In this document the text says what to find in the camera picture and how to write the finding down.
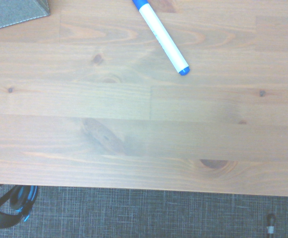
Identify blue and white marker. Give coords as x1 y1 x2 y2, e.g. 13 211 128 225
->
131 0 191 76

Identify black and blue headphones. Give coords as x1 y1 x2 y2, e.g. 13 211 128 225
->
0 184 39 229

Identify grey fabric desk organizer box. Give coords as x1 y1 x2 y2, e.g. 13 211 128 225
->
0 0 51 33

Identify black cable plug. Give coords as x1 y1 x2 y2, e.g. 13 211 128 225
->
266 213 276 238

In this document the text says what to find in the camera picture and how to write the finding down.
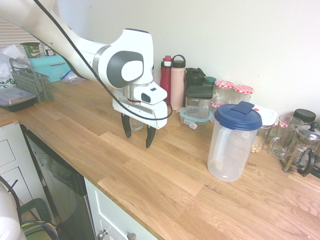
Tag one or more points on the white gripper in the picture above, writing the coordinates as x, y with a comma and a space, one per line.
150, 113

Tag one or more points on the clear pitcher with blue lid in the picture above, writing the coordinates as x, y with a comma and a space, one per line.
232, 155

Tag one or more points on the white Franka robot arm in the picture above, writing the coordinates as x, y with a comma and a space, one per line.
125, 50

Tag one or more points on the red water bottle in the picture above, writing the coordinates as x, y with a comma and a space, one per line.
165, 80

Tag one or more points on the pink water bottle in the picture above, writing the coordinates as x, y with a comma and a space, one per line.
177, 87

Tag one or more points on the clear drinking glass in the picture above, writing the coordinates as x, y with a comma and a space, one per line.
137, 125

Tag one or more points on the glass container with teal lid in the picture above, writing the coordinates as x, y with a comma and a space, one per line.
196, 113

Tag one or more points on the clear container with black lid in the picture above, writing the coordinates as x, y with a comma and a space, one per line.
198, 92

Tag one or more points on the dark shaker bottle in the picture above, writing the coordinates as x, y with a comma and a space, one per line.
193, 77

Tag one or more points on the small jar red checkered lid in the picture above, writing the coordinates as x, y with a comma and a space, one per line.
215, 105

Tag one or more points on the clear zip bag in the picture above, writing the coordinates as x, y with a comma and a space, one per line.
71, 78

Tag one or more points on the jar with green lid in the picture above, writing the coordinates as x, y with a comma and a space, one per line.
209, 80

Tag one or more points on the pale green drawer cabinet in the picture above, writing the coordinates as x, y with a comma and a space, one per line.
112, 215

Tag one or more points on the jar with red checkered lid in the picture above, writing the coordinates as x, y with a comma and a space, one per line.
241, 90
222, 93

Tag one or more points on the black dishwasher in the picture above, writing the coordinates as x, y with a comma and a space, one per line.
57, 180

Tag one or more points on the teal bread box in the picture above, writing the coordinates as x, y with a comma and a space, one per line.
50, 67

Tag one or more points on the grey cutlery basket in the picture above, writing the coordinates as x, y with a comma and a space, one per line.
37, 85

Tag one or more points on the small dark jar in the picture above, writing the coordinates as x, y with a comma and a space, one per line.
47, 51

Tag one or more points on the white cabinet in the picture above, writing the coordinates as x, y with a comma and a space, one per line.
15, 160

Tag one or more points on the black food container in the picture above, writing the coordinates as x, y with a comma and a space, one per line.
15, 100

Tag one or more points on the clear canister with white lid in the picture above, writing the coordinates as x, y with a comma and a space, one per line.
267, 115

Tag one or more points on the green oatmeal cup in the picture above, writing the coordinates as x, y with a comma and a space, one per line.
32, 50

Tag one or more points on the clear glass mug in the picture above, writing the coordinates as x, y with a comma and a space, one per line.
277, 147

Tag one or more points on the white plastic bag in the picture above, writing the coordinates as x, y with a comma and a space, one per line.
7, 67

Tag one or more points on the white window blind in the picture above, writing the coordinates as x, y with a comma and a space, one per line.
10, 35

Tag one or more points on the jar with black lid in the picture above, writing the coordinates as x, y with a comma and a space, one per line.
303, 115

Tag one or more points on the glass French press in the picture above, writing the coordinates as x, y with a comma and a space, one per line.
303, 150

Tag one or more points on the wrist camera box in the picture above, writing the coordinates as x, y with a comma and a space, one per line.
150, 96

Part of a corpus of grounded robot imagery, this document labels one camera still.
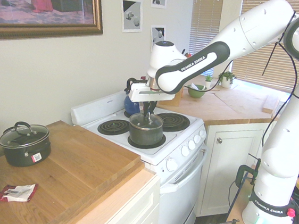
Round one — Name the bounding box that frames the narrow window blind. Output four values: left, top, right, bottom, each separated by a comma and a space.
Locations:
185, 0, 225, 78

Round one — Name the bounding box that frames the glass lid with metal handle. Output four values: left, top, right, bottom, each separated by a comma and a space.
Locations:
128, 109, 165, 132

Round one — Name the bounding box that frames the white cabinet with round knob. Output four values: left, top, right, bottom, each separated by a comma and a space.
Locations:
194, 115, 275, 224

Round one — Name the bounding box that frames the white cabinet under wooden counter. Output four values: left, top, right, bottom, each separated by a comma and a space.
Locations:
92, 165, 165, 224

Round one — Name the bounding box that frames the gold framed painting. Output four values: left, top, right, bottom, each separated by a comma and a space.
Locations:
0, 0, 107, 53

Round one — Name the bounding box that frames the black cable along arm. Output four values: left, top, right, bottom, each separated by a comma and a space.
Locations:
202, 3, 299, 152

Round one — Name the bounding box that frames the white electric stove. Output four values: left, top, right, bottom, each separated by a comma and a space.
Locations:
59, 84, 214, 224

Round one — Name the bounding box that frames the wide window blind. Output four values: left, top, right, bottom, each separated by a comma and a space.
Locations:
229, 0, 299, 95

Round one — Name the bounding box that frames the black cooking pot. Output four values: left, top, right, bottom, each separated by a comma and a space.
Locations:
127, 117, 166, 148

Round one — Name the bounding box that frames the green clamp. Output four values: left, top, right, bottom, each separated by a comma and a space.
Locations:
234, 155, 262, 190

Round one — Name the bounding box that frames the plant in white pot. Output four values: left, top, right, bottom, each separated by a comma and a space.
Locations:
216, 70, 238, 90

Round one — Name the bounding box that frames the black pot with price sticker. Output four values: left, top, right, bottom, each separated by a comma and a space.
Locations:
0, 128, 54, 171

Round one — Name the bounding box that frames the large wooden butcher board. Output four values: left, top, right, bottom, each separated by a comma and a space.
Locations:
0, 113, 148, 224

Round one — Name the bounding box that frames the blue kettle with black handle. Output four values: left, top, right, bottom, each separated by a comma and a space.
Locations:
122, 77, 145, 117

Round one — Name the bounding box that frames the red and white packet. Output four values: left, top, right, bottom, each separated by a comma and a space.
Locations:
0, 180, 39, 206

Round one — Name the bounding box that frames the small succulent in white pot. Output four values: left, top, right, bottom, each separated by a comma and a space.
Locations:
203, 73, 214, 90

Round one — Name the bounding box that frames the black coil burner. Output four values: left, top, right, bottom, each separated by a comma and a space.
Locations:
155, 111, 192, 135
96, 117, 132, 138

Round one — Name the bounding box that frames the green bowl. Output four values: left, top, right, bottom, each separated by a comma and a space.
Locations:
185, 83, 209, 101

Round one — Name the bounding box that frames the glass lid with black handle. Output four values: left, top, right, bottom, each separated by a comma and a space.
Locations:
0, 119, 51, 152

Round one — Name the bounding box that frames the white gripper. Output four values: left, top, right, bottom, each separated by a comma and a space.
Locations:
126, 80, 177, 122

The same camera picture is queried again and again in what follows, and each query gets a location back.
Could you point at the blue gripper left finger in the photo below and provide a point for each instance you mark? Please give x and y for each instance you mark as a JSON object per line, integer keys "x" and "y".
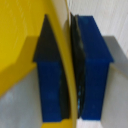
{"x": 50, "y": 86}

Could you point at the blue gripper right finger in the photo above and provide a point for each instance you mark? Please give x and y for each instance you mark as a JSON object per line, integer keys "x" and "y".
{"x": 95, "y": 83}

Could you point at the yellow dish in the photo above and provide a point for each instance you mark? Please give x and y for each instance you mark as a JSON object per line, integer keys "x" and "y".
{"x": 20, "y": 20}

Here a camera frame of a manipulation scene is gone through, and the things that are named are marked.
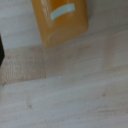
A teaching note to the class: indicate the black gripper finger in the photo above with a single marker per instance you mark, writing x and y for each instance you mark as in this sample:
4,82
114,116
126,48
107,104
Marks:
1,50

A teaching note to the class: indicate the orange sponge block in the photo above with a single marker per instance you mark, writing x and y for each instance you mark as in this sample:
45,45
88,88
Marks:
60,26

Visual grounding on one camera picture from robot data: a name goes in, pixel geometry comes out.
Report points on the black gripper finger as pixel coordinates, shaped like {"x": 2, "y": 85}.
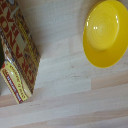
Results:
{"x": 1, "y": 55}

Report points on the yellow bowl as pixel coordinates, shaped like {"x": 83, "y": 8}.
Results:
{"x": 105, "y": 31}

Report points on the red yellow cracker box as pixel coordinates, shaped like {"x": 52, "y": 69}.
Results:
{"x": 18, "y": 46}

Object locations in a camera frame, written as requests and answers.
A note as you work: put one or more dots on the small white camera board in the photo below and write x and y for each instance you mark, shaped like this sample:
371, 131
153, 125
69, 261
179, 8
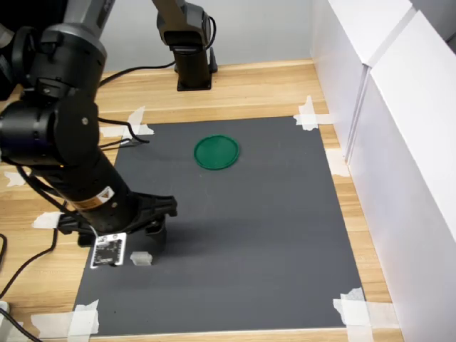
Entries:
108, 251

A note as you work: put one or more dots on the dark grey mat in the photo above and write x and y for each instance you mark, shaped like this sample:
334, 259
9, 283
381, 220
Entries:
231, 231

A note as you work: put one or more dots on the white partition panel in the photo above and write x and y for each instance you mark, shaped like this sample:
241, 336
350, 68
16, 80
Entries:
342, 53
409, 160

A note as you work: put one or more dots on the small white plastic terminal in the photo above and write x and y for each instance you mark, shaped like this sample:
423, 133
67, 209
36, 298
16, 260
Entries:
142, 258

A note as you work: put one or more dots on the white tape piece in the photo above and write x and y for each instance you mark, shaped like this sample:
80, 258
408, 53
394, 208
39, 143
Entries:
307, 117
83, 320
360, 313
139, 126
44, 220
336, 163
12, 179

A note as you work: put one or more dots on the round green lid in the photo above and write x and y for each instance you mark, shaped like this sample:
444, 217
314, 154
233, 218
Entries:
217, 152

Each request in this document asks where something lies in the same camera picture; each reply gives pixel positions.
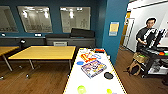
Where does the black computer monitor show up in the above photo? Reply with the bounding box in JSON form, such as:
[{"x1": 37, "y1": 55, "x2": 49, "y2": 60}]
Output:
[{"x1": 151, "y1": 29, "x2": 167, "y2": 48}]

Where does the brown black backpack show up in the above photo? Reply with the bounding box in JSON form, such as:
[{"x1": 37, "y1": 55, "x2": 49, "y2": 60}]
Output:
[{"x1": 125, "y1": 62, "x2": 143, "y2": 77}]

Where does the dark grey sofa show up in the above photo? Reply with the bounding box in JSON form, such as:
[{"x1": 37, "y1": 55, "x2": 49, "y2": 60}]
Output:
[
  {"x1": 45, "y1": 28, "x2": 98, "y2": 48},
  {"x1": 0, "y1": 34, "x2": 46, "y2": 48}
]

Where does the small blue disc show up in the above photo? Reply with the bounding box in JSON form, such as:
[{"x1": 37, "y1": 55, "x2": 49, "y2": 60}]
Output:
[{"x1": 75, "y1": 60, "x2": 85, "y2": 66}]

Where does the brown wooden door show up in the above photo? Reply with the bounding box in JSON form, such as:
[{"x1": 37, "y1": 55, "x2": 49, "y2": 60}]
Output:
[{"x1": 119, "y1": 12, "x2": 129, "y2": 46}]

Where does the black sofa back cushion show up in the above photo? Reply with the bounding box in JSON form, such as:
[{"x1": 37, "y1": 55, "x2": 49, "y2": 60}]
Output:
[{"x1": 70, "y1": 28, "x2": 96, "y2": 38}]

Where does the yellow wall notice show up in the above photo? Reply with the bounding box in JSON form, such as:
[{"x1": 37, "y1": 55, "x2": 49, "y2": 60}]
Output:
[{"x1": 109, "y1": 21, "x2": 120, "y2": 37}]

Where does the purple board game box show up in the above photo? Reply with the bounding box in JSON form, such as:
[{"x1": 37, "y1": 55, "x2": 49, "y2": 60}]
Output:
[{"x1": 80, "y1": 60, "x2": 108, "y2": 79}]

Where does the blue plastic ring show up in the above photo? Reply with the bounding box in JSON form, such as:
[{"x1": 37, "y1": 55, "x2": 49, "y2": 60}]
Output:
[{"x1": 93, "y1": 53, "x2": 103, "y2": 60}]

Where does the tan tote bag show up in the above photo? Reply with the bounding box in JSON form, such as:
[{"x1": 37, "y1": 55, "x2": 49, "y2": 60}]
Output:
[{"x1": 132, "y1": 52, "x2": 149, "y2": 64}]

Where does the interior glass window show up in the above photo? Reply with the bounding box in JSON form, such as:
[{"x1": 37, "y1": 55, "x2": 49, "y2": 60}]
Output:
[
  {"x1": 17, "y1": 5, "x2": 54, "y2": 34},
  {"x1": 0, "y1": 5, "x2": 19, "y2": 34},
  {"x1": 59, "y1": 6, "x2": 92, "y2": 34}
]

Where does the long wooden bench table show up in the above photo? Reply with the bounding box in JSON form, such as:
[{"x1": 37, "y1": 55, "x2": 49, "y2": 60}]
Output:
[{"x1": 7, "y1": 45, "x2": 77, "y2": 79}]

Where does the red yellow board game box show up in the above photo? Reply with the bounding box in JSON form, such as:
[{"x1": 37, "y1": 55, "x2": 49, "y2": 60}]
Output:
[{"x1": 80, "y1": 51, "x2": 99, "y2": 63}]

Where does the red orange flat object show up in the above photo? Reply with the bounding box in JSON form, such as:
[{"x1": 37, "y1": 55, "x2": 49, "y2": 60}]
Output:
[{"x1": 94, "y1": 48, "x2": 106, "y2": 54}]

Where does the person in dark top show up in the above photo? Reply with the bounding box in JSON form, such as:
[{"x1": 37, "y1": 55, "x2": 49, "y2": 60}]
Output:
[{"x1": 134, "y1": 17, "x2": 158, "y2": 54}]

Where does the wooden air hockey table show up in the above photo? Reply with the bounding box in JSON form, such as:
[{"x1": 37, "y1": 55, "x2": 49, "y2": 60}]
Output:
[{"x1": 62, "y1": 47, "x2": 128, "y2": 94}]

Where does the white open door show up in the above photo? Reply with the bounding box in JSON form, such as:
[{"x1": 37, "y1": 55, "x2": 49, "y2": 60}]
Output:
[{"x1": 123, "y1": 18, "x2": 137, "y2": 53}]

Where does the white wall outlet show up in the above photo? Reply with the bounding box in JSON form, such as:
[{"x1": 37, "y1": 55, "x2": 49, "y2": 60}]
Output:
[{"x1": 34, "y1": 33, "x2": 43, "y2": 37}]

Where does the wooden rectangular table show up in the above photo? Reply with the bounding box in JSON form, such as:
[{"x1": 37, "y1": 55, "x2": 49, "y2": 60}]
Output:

····················

Task prompt: Extract every line containing the string "sofa" from the material.

Exercise answer:
Where does the dark grey sofa show up in the above photo? Reply with the bounding box in JSON form, such as:
Where does the black sofa back cushion show up in the above photo? Reply with the bounding box in JSON form, such as:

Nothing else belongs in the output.